American film and television actress

Gloria Leonora McGehee (January 9, 1922 – May 4, 1964) was an American film and television actress. She was sometimes billed as Gloria McGhee.

== Early years ==
McGehee was born in Mississippi. She was the daughter of Mr. and Mrs. Dan R. McGehee. Her father was a member of the United States House of Representatives for 16 years. She attended Alice Deal Junior High School and Western High School.
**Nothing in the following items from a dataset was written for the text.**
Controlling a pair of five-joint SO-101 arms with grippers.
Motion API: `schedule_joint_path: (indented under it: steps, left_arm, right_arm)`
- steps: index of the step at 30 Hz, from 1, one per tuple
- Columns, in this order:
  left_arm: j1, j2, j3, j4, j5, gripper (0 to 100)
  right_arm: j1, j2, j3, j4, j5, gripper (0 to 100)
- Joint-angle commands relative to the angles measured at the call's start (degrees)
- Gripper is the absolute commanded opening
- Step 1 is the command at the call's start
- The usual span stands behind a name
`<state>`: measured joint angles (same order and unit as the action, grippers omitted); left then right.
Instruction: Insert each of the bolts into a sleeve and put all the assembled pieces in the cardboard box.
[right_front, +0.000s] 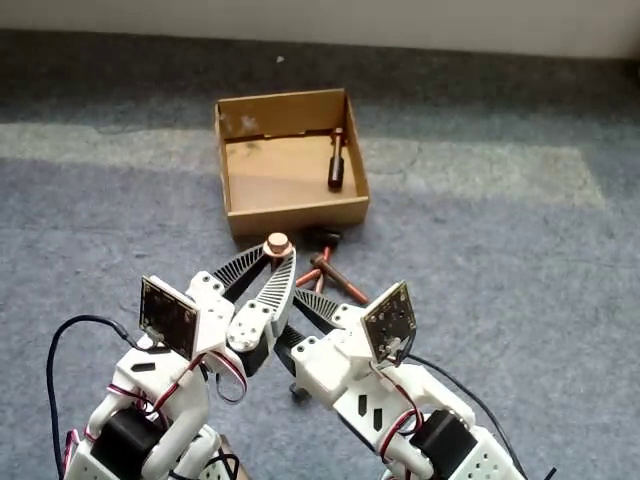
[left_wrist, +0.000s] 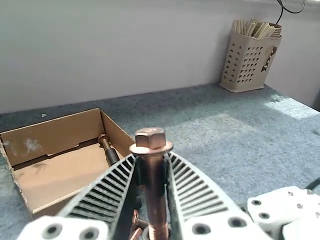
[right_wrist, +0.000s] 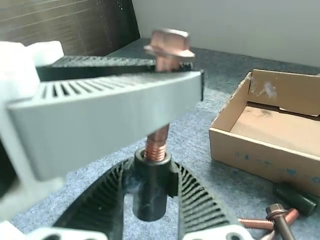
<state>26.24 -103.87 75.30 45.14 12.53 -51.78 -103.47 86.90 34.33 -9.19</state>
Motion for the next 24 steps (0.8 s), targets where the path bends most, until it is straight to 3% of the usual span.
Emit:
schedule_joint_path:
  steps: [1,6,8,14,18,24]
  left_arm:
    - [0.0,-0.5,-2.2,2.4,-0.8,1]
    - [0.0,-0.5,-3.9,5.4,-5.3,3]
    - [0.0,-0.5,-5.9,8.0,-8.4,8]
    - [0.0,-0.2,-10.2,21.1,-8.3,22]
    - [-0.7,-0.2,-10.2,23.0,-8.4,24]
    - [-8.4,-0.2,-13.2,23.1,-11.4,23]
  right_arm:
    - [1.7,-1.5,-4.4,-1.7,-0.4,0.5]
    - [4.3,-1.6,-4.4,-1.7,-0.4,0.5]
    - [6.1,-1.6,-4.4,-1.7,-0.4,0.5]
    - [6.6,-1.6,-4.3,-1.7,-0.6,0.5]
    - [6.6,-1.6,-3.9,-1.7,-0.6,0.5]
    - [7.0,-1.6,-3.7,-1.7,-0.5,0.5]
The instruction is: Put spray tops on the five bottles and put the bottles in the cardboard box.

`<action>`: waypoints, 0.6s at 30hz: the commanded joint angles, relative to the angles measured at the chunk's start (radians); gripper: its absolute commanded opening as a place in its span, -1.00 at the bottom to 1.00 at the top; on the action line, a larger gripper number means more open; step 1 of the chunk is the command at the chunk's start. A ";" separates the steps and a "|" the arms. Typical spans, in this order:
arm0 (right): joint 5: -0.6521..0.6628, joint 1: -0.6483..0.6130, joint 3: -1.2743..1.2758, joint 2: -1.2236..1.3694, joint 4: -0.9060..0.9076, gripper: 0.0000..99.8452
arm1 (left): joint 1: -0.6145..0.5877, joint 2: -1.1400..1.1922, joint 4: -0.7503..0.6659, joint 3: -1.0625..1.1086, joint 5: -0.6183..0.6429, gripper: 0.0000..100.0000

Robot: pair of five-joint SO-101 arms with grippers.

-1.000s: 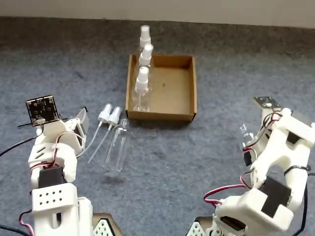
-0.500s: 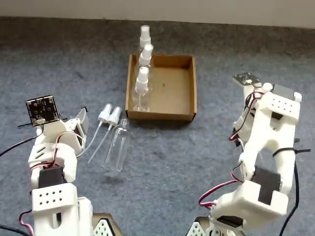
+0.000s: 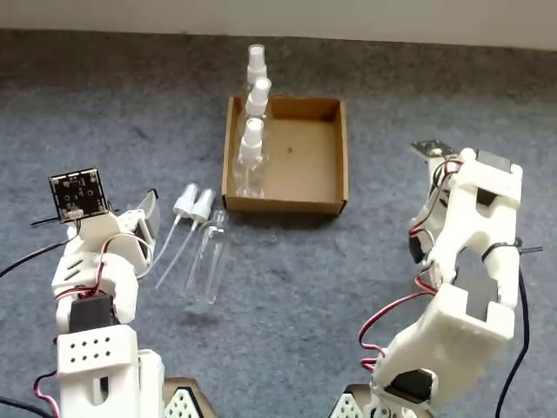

She sang with hotel bands during her time as a student at George Washington University, and she began an apprenticeship at the Provincetown Playhouse in 1946.

In the late 1930s or early 1940s she changed her name to Gloria McGhee because so many people mispronounced her last name.

== Career ==
In the late 1930s and early 1940s McGehee sang in night clubs and with Joe Baldwin's band.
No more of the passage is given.